After Market Power Cables - Gold or Snake Oil?


Myself and a collegue of mine have been discussing the potential benefit(s) of using after market power cables with hifi equipment. I claim that since the majority of home owners gain their power from the everyday wall socket, how does the addition of a short length of 'expensive' cabling make any appreciable difference to the sound quality. Are we kidding ourselves and buying into marketing hype or is there some scientific truth to the matter? I am a musician/recordist who understands the fundamentals of electricity and sound reproduction.
checkmate110
Redkiwi,
Why ask why, you ask. As a musician/serious amature recordist, believe me I have seen more than my share of "floobie dust". Like the time a guitarist was dubbing in some "fills" for a soft rock piece that had already been recorded. After the first take, the producer said he thought the performance was great but he did not like the sound of the guitar, did the guitarist have another he could try. The guitarist said yes he did (tho in reality he did not). He set the guitar on the floor (out of the producer's sight) waited a few seconds, pucked up the same guitar, played the same fills and the producer thought the sound was perfect.

Or the time a mixing engineer was tweaking the compressor on a vocal track (in the presence of the vocalist). Only after the settings were thought to be "just right" that the engineer realize that the track was not even being sent to the compressor!!

Sometimes changing things changes sound for reasons other than the changes.

I have neither the time nor money to A/B a dozen $1000 power cables.

That is why I ask why.
But my point is that the "why" you might receive may have nothing to do with our claims of a sound difference, so if we are deluded you are merely asking for a rationale so that you can be deluded too.
Redkiwi,
No, when I ask you "why" I am not saying you are deluded, I am just asking if you really know what phenomenon caused the sonic difference you hear. Psycho-acoustic effects, like optical illusions, "feel" like the real thing.
This is in no way the product of "delusion" as clinicly defined. It happens to everyone.
I know this is true because I have experienced it myself.
(the "compressor" story in my last post)!!
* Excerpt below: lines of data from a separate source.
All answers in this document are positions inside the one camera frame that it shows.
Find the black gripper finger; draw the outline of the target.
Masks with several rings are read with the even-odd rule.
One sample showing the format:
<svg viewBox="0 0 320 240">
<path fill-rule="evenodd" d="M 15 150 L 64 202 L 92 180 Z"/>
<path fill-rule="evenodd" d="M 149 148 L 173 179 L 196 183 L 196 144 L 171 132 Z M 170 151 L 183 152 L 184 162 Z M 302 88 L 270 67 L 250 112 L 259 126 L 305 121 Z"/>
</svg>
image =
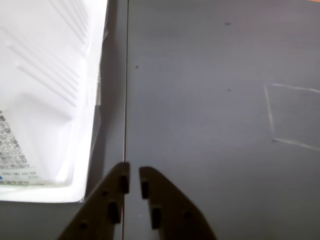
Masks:
<svg viewBox="0 0 320 240">
<path fill-rule="evenodd" d="M 147 200 L 151 228 L 161 240 L 216 240 L 196 205 L 157 169 L 139 168 L 141 195 Z"/>
<path fill-rule="evenodd" d="M 59 240 L 112 240 L 130 187 L 130 164 L 117 163 L 95 187 Z"/>
</svg>

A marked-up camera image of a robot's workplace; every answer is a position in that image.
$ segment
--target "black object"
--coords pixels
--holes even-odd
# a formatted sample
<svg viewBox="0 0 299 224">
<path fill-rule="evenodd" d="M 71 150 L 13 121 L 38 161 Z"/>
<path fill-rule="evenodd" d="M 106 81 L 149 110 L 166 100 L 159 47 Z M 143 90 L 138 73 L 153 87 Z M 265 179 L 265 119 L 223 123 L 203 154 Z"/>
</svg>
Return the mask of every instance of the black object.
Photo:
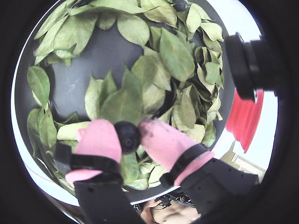
<svg viewBox="0 0 299 224">
<path fill-rule="evenodd" d="M 81 0 L 81 1 L 79 1 L 77 4 L 76 4 L 76 6 L 77 7 L 81 7 L 81 6 L 85 6 L 85 5 L 87 5 L 89 2 L 91 2 L 92 0 Z"/>
<path fill-rule="evenodd" d="M 138 128 L 127 121 L 114 124 L 118 138 L 121 142 L 122 154 L 135 152 L 140 145 L 140 133 Z"/>
<path fill-rule="evenodd" d="M 6 33 L 0 36 L 1 42 L 5 43 L 0 52 L 2 59 L 0 74 L 5 74 L 0 76 L 0 141 L 2 148 L 5 149 L 1 152 L 4 159 L 0 163 L 1 170 L 5 170 L 1 173 L 1 178 L 5 181 L 0 185 L 0 220 L 3 224 L 40 224 L 41 220 L 44 224 L 75 224 L 43 195 L 30 178 L 17 151 L 9 119 L 11 83 L 19 54 L 27 36 L 35 26 L 33 20 L 39 19 L 55 2 L 54 0 L 16 0 L 4 1 L 1 5 L 3 10 L 0 26 Z M 260 23 L 260 28 L 266 28 L 267 36 L 278 43 L 279 53 L 288 65 L 285 78 L 290 81 L 289 91 L 286 92 L 287 98 L 279 99 L 278 126 L 273 154 L 261 188 L 256 194 L 251 195 L 249 200 L 243 201 L 238 208 L 219 217 L 219 222 L 213 221 L 213 223 L 297 223 L 296 201 L 299 196 L 299 178 L 294 178 L 293 174 L 299 171 L 298 138 L 295 135 L 299 127 L 297 116 L 299 113 L 297 88 L 299 36 L 294 32 L 293 23 L 286 22 L 297 20 L 297 2 L 293 0 L 241 0 L 241 2 Z M 21 110 L 24 111 L 24 120 L 26 120 L 28 111 L 26 108 Z M 114 209 L 108 212 L 116 214 Z M 212 222 L 203 218 L 195 223 Z"/>
<path fill-rule="evenodd" d="M 88 224 L 142 224 L 121 189 L 121 176 L 98 175 L 76 181 L 75 192 Z"/>
<path fill-rule="evenodd" d="M 234 201 L 237 196 L 246 196 L 258 184 L 258 175 L 244 173 L 223 161 L 212 159 L 186 177 L 181 189 L 204 217 Z"/>
<path fill-rule="evenodd" d="M 120 175 L 102 173 L 89 180 L 74 182 L 76 196 L 89 224 L 114 224 L 120 220 L 125 224 L 144 223 L 122 191 L 121 180 Z M 181 189 L 192 198 L 192 206 L 204 218 L 237 197 L 247 195 L 258 184 L 258 175 L 246 174 L 212 159 L 185 178 Z M 102 201 L 105 201 L 105 206 L 99 209 Z M 164 208 L 170 206 L 171 197 L 163 197 L 160 204 Z M 110 212 L 112 207 L 117 216 Z"/>
<path fill-rule="evenodd" d="M 173 186 L 176 178 L 184 171 L 184 169 L 198 156 L 208 151 L 202 144 L 187 149 L 173 165 L 169 173 L 165 173 L 160 177 L 160 182 L 165 188 Z"/>
<path fill-rule="evenodd" d="M 283 92 L 284 72 L 281 59 L 270 49 L 266 40 L 244 42 L 241 35 L 225 37 L 229 66 L 239 96 L 256 102 L 256 91 Z"/>
<path fill-rule="evenodd" d="M 206 0 L 194 0 L 194 2 L 200 4 L 201 7 L 209 14 L 211 19 L 215 20 L 217 24 L 221 25 L 223 29 L 223 36 L 227 36 L 228 32 L 220 16 L 213 9 L 213 7 Z M 24 28 L 28 32 L 22 36 L 22 38 L 25 38 L 24 42 L 22 43 L 23 45 L 25 44 L 27 37 L 30 35 L 30 32 L 33 30 L 41 16 L 43 16 L 43 14 L 54 3 L 55 1 L 48 5 L 44 10 L 38 10 L 36 8 L 37 11 L 32 13 L 33 17 L 36 17 L 36 20 L 33 21 L 33 18 L 31 18 L 30 20 L 32 20 L 34 24 L 26 29 Z M 27 133 L 26 121 L 30 111 L 33 108 L 38 107 L 38 105 L 32 97 L 32 91 L 27 82 L 27 70 L 29 65 L 34 63 L 32 52 L 34 52 L 34 49 L 37 47 L 33 41 L 34 35 L 46 17 L 49 16 L 54 9 L 55 7 L 53 7 L 53 9 L 46 14 L 46 16 L 41 20 L 41 23 L 35 28 L 34 32 L 28 39 L 28 42 L 24 47 L 24 51 L 20 57 L 20 63 L 16 72 L 16 88 L 14 91 L 15 114 L 22 140 L 24 141 L 25 146 L 30 153 L 33 153 L 33 149 Z M 192 41 L 195 43 L 196 47 L 203 46 L 203 41 L 199 34 L 195 34 Z M 223 69 L 225 73 L 224 89 L 220 90 L 219 93 L 221 100 L 219 112 L 222 115 L 223 120 L 216 120 L 214 122 L 216 128 L 216 140 L 209 150 L 213 149 L 225 128 L 235 94 L 235 85 L 230 75 L 228 58 L 226 51 L 224 50 L 224 44 L 220 43 L 220 45 L 223 48 Z M 117 24 L 113 25 L 109 30 L 95 28 L 85 50 L 82 52 L 79 58 L 76 58 L 72 61 L 71 67 L 67 67 L 64 64 L 58 63 L 45 69 L 51 83 L 50 99 L 52 101 L 51 112 L 53 114 L 53 118 L 56 121 L 66 120 L 70 114 L 72 114 L 74 111 L 77 111 L 80 120 L 88 120 L 85 110 L 84 95 L 89 84 L 90 72 L 93 73 L 94 78 L 103 79 L 107 72 L 112 69 L 112 75 L 115 84 L 118 88 L 120 88 L 122 74 L 124 72 L 124 64 L 126 64 L 130 69 L 142 54 L 143 50 L 141 46 L 130 43 L 121 36 L 118 31 Z M 17 52 L 15 58 L 19 58 L 19 56 L 20 51 Z M 11 68 L 15 68 L 15 65 L 16 62 L 11 65 Z M 44 165 L 42 163 L 39 161 L 36 163 L 41 169 L 43 169 Z M 127 192 L 127 195 L 131 202 L 145 200 L 166 191 L 162 185 L 143 191 L 134 190 L 131 188 L 128 190 L 129 192 Z"/>
<path fill-rule="evenodd" d="M 175 0 L 173 7 L 178 12 L 183 12 L 186 11 L 188 8 L 190 8 L 190 5 L 184 0 Z"/>
<path fill-rule="evenodd" d="M 119 174 L 120 165 L 115 160 L 103 156 L 72 154 L 71 147 L 56 143 L 54 160 L 57 169 L 63 173 L 76 169 L 101 170 L 104 173 Z"/>
</svg>

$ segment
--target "black strap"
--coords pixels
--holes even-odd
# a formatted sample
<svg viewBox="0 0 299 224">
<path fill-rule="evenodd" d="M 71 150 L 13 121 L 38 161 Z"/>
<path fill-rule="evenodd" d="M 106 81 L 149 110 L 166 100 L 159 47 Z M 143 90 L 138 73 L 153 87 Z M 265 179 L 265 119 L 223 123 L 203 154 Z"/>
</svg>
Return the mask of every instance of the black strap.
<svg viewBox="0 0 299 224">
<path fill-rule="evenodd" d="M 223 161 L 212 159 L 187 176 L 181 189 L 205 216 L 223 210 L 237 197 L 246 196 L 259 184 L 258 175 L 239 171 Z"/>
<path fill-rule="evenodd" d="M 104 156 L 72 154 L 71 147 L 61 143 L 55 145 L 54 160 L 57 169 L 63 174 L 76 169 L 120 173 L 120 165 L 117 161 Z"/>
<path fill-rule="evenodd" d="M 187 149 L 173 165 L 169 173 L 165 173 L 161 176 L 160 182 L 165 188 L 173 186 L 176 178 L 184 171 L 184 169 L 198 156 L 208 151 L 202 144 Z"/>
<path fill-rule="evenodd" d="M 117 161 L 95 155 L 71 155 L 71 169 L 93 169 L 103 172 L 120 173 L 120 165 Z"/>
<path fill-rule="evenodd" d="M 121 183 L 120 175 L 104 173 L 74 182 L 88 224 L 144 224 L 121 189 Z"/>
</svg>

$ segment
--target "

I am not trying to be contentious, I would just to like to know why people are hearing what they are hearing.
Checkmate110 - You are correct, the total inductance from the panel is what matters.
M_Cassar - there is one other possible benefit of a power cable and that is filtering. This filtering can be only on the ground wire or the current-carrying wires. Ground-wire filtering makes a lot of sense, since there should not be any AC current on the ground anyway, since this constitutes ground-loop noise. Filtering on the current-carrying wires, hot and neutral is another matter. I personally do not believe in it (and my designs do have hot/neutral filtering), but I suppose some components with poorly designed power supplies could benefit from this. Certainly not amplifiers though.